The other major Coalition amendment is to give agriculture special treatment, so that agricultural emissions are "permanently excluded" from the ETS. But, in order to allow farmers to get paid for carbon they sequester through tree planting and unproven soil carbon technologies, the Coalition will seek to introduce an "agricultural offset scheme in line with similar offset schemes to be introduced in comparable economies such as the US and EU".
In other words, the agricultural sector will be excluded from the costs of its pollution, but will be able to bank the profits of any carbon it can sequester or offset. Is this fair? No. Is it rational? No. Is it a giant bribe to keep the National Party from walking out of the Coalition for good? Draw your own conclusions.
On any issue you care to name, the Coalition has gone for the dirtier option. Fugitive methane emissions from coal mines? The Coalition will ignore them. Thresholds for free permits? The Coalition will lower them, allowing more free permits to be given away. More expensive electricity, in order to encourage consumers and businesses to move to improve their energy efficiency? Not under these amendments. It’s difficult to think of a worse way to go about carbon abatement.

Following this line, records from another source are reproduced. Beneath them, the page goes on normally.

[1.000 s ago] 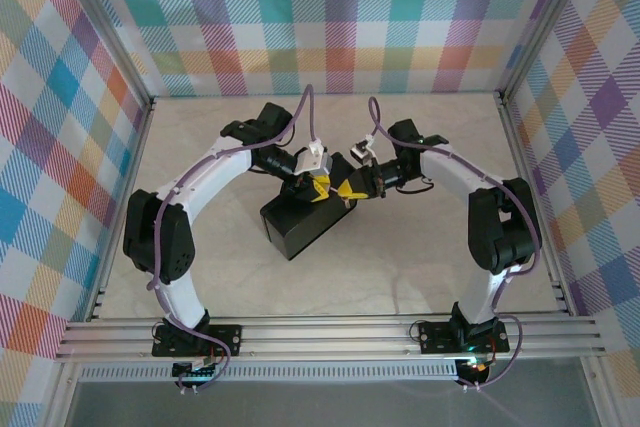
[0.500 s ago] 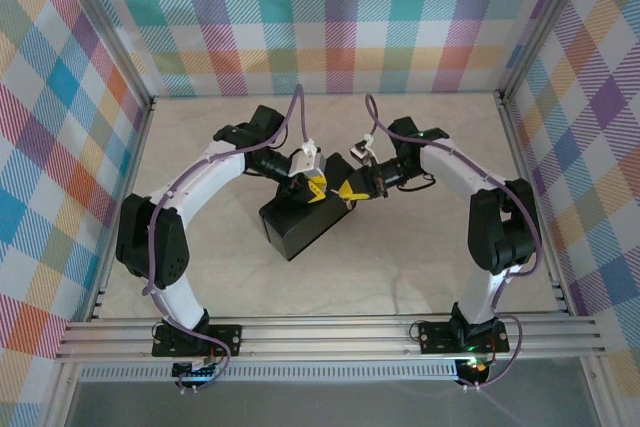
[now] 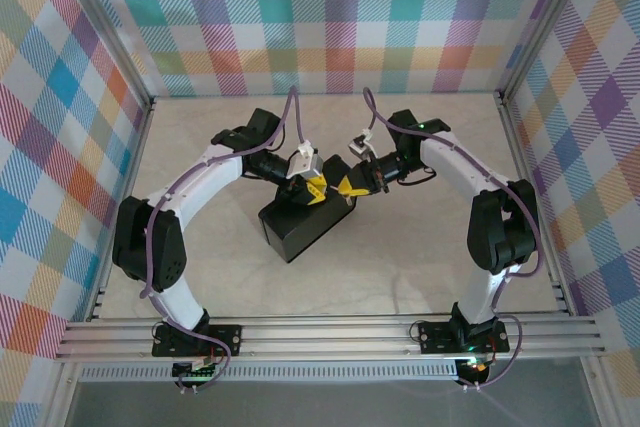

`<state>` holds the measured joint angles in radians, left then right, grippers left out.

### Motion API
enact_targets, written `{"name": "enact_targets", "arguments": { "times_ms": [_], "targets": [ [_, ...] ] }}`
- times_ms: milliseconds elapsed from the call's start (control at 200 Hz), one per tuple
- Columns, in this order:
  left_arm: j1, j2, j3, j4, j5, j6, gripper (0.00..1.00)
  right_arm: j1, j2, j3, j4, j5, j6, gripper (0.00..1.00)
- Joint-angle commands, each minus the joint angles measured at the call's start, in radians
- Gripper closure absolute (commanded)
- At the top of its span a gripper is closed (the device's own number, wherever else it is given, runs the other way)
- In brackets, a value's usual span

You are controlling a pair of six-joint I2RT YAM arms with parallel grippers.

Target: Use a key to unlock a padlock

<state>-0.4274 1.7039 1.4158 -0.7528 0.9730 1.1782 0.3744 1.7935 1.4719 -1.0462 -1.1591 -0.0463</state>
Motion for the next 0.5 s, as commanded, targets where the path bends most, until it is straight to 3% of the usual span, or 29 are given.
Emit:
{"name": "enact_targets", "arguments": {
  "times_ms": [0,495],
  "targets": [
    [0.010,-0.058,-0.003,0.041,0.092,-0.002,0.76,0.006,0.019,0.038,-0.077,0.002,-0.036,0.99],
    [0.013,-0.092,-0.033,0.076,0.096,-0.003,0.77,0.047,0.060,0.070,-0.110,0.018,-0.039,0.99]
  ]
}}
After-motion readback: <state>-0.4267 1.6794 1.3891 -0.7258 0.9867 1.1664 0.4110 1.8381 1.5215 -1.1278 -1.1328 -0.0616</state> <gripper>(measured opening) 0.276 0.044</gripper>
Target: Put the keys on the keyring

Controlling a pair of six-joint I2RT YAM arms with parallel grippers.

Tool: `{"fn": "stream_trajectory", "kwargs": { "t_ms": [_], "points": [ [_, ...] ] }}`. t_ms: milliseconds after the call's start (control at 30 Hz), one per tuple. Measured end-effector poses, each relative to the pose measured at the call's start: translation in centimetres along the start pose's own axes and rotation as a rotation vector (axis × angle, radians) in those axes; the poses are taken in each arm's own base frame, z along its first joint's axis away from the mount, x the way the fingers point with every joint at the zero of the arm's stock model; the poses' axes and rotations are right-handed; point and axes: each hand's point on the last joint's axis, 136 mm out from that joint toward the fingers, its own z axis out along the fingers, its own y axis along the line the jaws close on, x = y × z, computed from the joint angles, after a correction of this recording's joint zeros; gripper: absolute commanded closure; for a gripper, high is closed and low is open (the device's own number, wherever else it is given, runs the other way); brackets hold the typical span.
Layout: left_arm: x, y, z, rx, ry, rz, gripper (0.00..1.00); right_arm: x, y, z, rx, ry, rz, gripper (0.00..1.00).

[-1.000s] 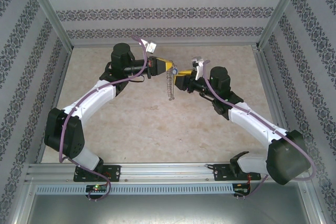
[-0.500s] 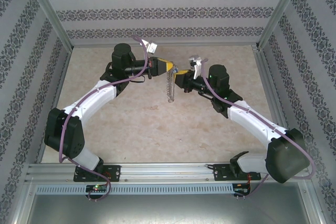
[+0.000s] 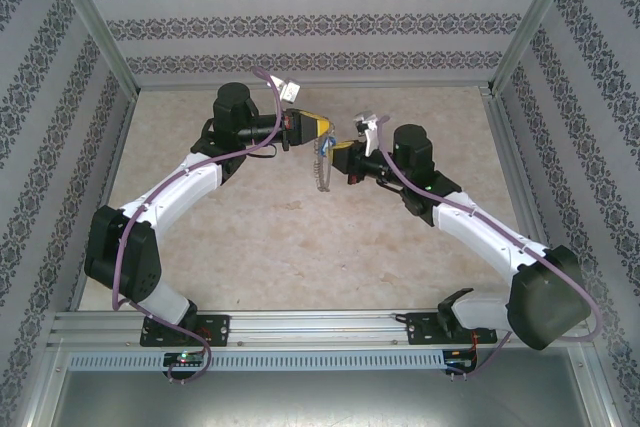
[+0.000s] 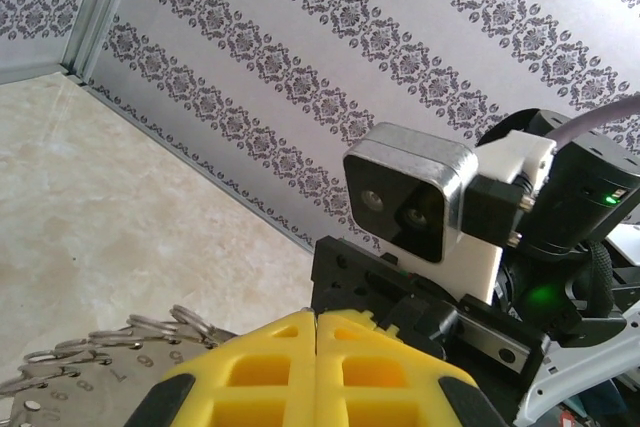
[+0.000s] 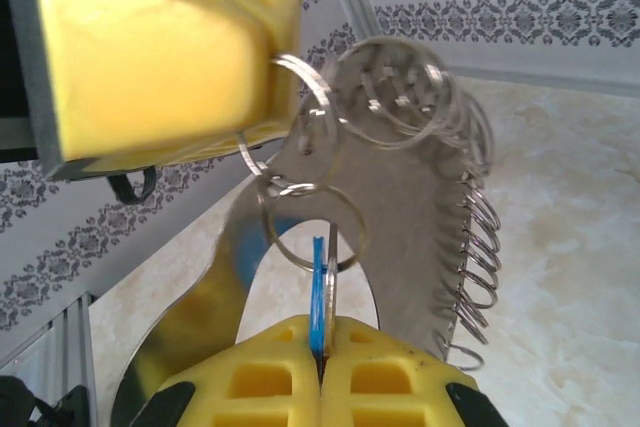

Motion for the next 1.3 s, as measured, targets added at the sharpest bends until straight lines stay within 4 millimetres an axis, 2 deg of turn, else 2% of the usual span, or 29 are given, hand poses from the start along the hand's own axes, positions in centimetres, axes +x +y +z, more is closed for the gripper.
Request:
{"fn": "stream_trajectory", "kwargs": {
  "t_ms": [233,400,433,533,600,667,833,933,1067,1167,1300],
  "points": [
    [0.0,0.0,0.0,0.002,-0.001,-0.005,1.00,-0.3,1.4,0.4,-0.027,0.015,-0.030,1.00],
    [-0.1,-0.1,0.0,0.003,-0.005,-0.004,1.00,-0.3,1.2,0.8,-0.024,0.024,-0.024,1.00],
    [-0.1,-0.1,0.0,0.003,-0.005,-0.004,1.00,-0.2,1.2,0.8,-0.023,0.025,-0.023,0.96],
    [-0.1,-0.1,0.0,0.003,-0.005,-0.006,1.00,-0.3,1.2,0.8,-0.024,0.025,-0.024,0.68],
    [-0.1,-0.1,0.0,0.003,-0.005,-0.007,1.00,-0.3,1.2,0.8,-0.024,0.024,-0.024,0.60],
    [-0.3,-0.2,0.0,0.005,-0.010,-0.003,1.00,-0.4,0.9,0.3,-0.019,0.016,-0.010,0.57],
    [-0.7,-0.4,0.0,0.013,-0.023,0.011,1.00,-0.6,0.3,-3.2,0.005,-0.037,0.031,0.56],
    [-0.7,-0.4,0.0,0.016,-0.028,0.018,1.00,-1.4,1.0,-4.2,-0.008,-0.074,0.032,0.56],
    [-0.3,-0.2,0.0,0.014,-0.024,0.012,1.00,-2.8,1.5,-4.7,-0.027,-0.130,0.048,0.56],
    [-0.2,-0.2,0.0,0.014,-0.023,0.008,1.00,-4.1,1.0,-5.0,-0.029,-0.181,0.082,0.56],
    [-0.1,-0.1,0.0,0.012,-0.021,0.005,1.00,-4.9,0.4,-4.5,-0.043,-0.215,0.139,0.56]
  ]
}}
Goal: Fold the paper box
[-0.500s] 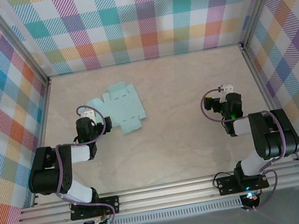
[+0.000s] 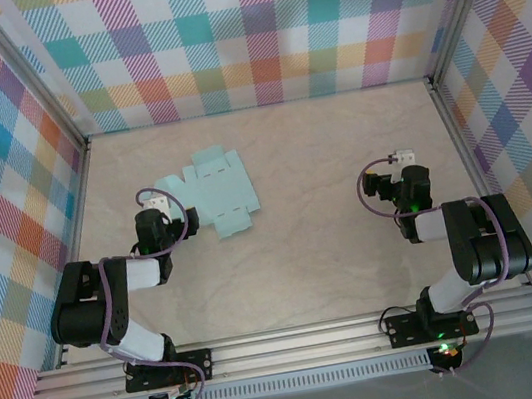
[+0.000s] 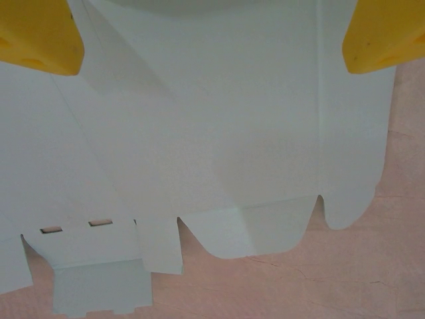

Most amusing of all, these changes blow any claim of fiscal responsibility by the Coalition out of the water. The Liberals are simultaneously claiming Labor is a profligate spender, only to turn around and promise billions more to the corporations who are destroying the world’s climate. Any jobs saved will be vastly more expensive than those saved by the Government’s stimulus package.
That’s if there are any jobs to be saved at all by locking Australia into a high-carbon economy for the next decade at least.
But don’t expect many in the mainstream media to pick up on that fine distinction. They’ll be too busy proclaiming a "win" for Malcolm Turnbull and parsing the finer points of the negotiations over the amendments. Once again, it will be left to lone voices in the wilderness like David Spratt to point out the folly of those who would seek to "negotiate with the laws of physics and chemistry".
The really tragic part of the equation is that some — perhaps many — of these amendments will likely get up.
I think Labor will deal with the Opposition on these amendments to the ETS. The Government would dearly love to pass the bill before going to Copenhagen. Not only would it allow Kevin Rudd to strut the world stage, it would also deliver on a key Labor election promise. Flummoxed by the complexity of the issue, voters show every little sign of understanding the flaws of the scheme as they are emerging.
It will take one or more "climate Pearl Harbours" before the majority of the electorate realises just how critical the climate threat is.